本试验以拟南芥热激转录因子AtHsfA9为目的基因，来探讨其在转基因烟草中的功能。从试验结果上来看，热激转录因子能在高温胁迫条件下上调其基因表达量，说明热激转录因子AtHsfA9有高温胁迫抗性。同时本试验第一次利用种子特异启动子At2S3驱动热激转录因子在种子中超表达，得到的转基因烟草在种子的幼苗根长表现较高的抗高温胁迫的能力。这一结果为种子特异启动子可以在植物的早期发育时期发挥调控作用提供了依据，同时为种质在分子生物学方法的改良奠定了一定的基础。

[1] Wang W, Vinocur B, Shoseyov O, et al. Role of plant heat shock proteins and molecular chaperones in the abiotic stress response[J]. Trends Plant Sci, 2004, 9: 244-252.

[2] Nakamoto H, Vigh L. The small heat shock proteins and their clients[J]. Cell Mol Life Sci, 2007, 64: 294-306.

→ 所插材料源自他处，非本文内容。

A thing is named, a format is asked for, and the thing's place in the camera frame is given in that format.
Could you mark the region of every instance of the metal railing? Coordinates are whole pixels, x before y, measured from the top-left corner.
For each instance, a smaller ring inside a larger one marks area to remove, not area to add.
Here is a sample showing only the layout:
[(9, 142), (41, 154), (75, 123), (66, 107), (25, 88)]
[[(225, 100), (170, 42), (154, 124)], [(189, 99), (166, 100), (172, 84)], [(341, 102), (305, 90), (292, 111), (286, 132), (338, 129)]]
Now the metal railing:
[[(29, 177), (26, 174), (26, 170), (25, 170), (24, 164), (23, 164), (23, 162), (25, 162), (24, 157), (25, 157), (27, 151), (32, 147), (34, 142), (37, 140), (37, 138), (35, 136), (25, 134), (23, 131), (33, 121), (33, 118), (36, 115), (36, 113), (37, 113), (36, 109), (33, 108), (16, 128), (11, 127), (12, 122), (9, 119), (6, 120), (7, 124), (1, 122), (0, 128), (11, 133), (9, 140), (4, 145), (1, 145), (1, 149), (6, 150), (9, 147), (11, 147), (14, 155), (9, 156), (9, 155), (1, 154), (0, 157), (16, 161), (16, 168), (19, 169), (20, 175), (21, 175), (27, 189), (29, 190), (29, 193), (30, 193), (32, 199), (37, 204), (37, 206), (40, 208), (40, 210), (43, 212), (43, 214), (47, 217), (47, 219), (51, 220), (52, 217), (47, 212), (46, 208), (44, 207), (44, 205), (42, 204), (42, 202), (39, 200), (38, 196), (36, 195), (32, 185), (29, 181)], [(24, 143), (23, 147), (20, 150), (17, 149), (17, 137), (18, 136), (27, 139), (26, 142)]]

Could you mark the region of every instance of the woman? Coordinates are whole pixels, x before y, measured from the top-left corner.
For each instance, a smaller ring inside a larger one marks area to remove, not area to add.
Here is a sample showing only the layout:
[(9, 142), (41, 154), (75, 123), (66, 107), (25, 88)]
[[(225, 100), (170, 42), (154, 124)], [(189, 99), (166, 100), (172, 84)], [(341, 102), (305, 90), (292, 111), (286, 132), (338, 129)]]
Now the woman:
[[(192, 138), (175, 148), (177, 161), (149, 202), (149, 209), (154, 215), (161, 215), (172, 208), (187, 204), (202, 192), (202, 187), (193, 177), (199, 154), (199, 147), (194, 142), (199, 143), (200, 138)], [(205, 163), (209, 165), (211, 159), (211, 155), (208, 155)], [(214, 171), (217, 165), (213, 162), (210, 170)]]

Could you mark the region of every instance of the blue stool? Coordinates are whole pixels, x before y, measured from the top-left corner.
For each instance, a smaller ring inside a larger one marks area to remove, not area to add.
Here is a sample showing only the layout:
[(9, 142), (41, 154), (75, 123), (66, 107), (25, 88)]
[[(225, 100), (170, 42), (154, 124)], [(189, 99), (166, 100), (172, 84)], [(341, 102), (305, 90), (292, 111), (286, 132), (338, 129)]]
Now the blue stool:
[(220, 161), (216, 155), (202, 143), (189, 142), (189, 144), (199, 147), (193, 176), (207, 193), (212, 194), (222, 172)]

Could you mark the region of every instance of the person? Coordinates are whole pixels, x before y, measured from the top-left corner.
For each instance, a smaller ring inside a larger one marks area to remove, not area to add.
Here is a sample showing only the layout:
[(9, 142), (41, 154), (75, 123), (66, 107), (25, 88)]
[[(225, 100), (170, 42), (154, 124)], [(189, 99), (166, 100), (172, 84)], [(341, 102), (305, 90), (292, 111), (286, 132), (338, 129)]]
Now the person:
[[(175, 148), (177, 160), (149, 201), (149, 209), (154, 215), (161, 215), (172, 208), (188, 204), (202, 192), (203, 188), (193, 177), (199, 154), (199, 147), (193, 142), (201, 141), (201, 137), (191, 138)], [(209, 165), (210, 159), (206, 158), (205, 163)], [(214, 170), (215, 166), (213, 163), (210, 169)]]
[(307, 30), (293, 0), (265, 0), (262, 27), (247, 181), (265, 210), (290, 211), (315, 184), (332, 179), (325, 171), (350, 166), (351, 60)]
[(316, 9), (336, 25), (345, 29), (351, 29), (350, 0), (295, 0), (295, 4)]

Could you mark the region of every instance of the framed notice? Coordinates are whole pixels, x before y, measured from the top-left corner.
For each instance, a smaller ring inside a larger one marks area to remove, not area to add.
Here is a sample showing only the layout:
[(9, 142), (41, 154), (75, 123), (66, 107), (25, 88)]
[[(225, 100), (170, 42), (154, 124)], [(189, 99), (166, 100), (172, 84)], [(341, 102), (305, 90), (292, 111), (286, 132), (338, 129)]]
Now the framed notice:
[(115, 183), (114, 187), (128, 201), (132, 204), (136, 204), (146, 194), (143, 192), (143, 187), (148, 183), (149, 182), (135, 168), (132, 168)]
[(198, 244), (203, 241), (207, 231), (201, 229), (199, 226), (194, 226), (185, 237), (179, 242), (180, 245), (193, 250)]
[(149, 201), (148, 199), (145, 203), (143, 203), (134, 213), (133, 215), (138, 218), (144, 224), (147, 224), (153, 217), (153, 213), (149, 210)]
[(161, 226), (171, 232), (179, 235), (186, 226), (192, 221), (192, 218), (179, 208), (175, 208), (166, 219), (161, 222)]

[3] Scharf K D, Rose S, Zott W, et al. Three tomato genes code for heat stress transcription factors with a region of remarkable homology to the DNA-binding domain of the yeast HSF[J]. EMBO J, 1990, 9: 4495-4501.

[4] 李春光, 陈其军, 高新起,等. 拟南芥热激转录因子AtHsfA2调节胁迫反应基因的表达并提高热和氧化胁迫耐性 [J].中国科学C辑：生命科学, 2005, 48(6): 540- 550.

[5] 晁旭，王东平，巩振辉，等.拟南芥热激转录因子耐高温功能分析[J].西北植物学报,2007,27(7): 1305-1310.

[6] Xiong L, Schumaker K S， Zhu J K. Cell signaling during cold, drought, and salt stress[J]. Plant Cell, 2002, 14: 165-183.

[7] Hu H, You J, Fang Y, et al. Characterization of transcription factor gene SNAC2 conferring cold and salt tolerance in rice[J]. Plant Mol Biol, 2008, 67:169-181.

[8] Gilmour DS, Thomas GH. Drosophila nuclear proteins bind to regions of alternating C and T residues in gene promoters[J]. Science, 1989, 254: 1487-1490.

[9] Thomashow MF. PLANT COLD ACCLIMATION: Freezing Tolerance Genes and Regulatory echanisms[J]. Annu Rev Plant Physiol Plant Mol Biol, 1999, 50, 571-599.

[10] Gilmour DS, Thomas GH. Drosophila nuclear proteins bind to regions of alternating C and T residues in gene promoters[J]. Science, 1989, 254: 1487-1490.